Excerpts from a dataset
------------------------

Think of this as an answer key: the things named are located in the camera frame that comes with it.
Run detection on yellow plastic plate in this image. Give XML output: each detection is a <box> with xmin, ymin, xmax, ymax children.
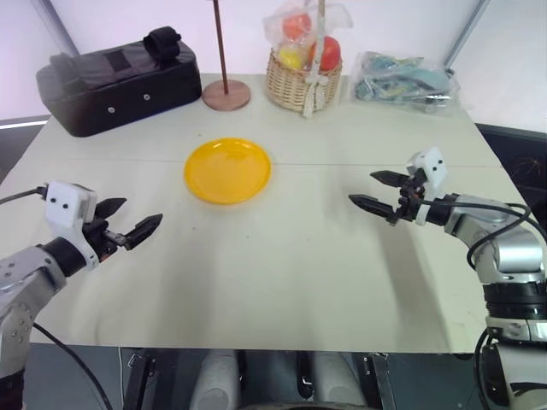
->
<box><xmin>183</xmin><ymin>137</ymin><xmax>274</xmax><ymax>207</ymax></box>

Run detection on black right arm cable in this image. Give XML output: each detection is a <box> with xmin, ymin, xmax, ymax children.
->
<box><xmin>421</xmin><ymin>198</ymin><xmax>547</xmax><ymax>272</ymax></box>

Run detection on clear bag with blue items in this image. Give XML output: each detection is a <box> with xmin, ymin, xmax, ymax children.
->
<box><xmin>350</xmin><ymin>50</ymin><xmax>461</xmax><ymax>118</ymax></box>

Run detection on aluminium frame bar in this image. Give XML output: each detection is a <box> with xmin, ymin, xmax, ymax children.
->
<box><xmin>443</xmin><ymin>0</ymin><xmax>493</xmax><ymax>67</ymax></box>

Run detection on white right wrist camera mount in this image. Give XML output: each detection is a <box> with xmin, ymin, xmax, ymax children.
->
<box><xmin>404</xmin><ymin>146</ymin><xmax>448</xmax><ymax>226</ymax></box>

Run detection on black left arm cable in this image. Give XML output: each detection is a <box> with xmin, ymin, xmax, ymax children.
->
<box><xmin>0</xmin><ymin>185</ymin><xmax>49</xmax><ymax>206</ymax></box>

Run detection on grey rounded robot leg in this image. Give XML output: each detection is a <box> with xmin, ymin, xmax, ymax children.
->
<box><xmin>189</xmin><ymin>351</ymin><xmax>241</xmax><ymax>410</ymax></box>
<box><xmin>309</xmin><ymin>351</ymin><xmax>369</xmax><ymax>410</ymax></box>

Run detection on red apple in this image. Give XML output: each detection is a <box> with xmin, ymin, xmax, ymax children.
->
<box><xmin>309</xmin><ymin>35</ymin><xmax>344</xmax><ymax>72</ymax></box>

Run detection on yellow fruit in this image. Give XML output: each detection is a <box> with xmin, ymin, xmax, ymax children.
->
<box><xmin>277</xmin><ymin>47</ymin><xmax>304</xmax><ymax>70</ymax></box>

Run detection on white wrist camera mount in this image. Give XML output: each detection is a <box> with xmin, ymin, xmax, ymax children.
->
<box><xmin>44</xmin><ymin>181</ymin><xmax>101</xmax><ymax>268</ymax></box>
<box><xmin>404</xmin><ymin>146</ymin><xmax>448</xmax><ymax>226</ymax></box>

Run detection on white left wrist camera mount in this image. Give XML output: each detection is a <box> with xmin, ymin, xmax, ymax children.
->
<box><xmin>44</xmin><ymin>181</ymin><xmax>101</xmax><ymax>268</ymax></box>

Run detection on black strap bracket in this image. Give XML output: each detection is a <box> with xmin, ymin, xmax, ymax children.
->
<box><xmin>362</xmin><ymin>351</ymin><xmax>397</xmax><ymax>410</ymax></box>
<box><xmin>122</xmin><ymin>347</ymin><xmax>158</xmax><ymax>410</ymax></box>

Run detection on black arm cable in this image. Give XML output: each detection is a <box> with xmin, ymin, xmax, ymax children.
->
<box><xmin>0</xmin><ymin>185</ymin><xmax>49</xmax><ymax>206</ymax></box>
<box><xmin>421</xmin><ymin>198</ymin><xmax>547</xmax><ymax>272</ymax></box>

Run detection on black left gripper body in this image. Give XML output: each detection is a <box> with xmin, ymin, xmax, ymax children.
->
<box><xmin>80</xmin><ymin>216</ymin><xmax>129</xmax><ymax>262</ymax></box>

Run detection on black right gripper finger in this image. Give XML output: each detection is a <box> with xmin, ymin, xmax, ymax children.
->
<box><xmin>348</xmin><ymin>194</ymin><xmax>397</xmax><ymax>220</ymax></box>
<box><xmin>369</xmin><ymin>170</ymin><xmax>408</xmax><ymax>187</ymax></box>

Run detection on clear plastic fruit bag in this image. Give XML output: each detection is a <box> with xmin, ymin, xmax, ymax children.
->
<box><xmin>261</xmin><ymin>0</ymin><xmax>354</xmax><ymax>73</ymax></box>

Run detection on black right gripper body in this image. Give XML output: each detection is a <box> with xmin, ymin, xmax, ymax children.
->
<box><xmin>385</xmin><ymin>167</ymin><xmax>429</xmax><ymax>226</ymax></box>

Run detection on wooden stand with round base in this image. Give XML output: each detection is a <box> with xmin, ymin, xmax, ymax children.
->
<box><xmin>201</xmin><ymin>0</ymin><xmax>253</xmax><ymax>112</ymax></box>

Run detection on white rope tassel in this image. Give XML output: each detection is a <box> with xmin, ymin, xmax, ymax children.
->
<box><xmin>300</xmin><ymin>75</ymin><xmax>329</xmax><ymax>120</ymax></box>

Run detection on orange fruit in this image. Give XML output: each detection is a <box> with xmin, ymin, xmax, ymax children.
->
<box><xmin>281</xmin><ymin>13</ymin><xmax>314</xmax><ymax>42</ymax></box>

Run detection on woven wicker basket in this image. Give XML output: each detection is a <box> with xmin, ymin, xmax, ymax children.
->
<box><xmin>265</xmin><ymin>0</ymin><xmax>344</xmax><ymax>114</ymax></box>

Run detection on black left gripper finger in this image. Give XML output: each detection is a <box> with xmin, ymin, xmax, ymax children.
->
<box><xmin>94</xmin><ymin>196</ymin><xmax>129</xmax><ymax>221</ymax></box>
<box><xmin>123</xmin><ymin>213</ymin><xmax>164</xmax><ymax>252</ymax></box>

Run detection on thin black cable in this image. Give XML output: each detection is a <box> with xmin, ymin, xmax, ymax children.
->
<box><xmin>31</xmin><ymin>321</ymin><xmax>114</xmax><ymax>410</ymax></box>

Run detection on black padded bag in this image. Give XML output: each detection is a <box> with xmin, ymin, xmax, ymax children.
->
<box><xmin>35</xmin><ymin>26</ymin><xmax>203</xmax><ymax>138</ymax></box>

------------------------

§ PROBLEM
Check each line of the records above for the word "clear" and report how many lines have it, as a number only.

§ RESPONSE TO THE EXERCISE
2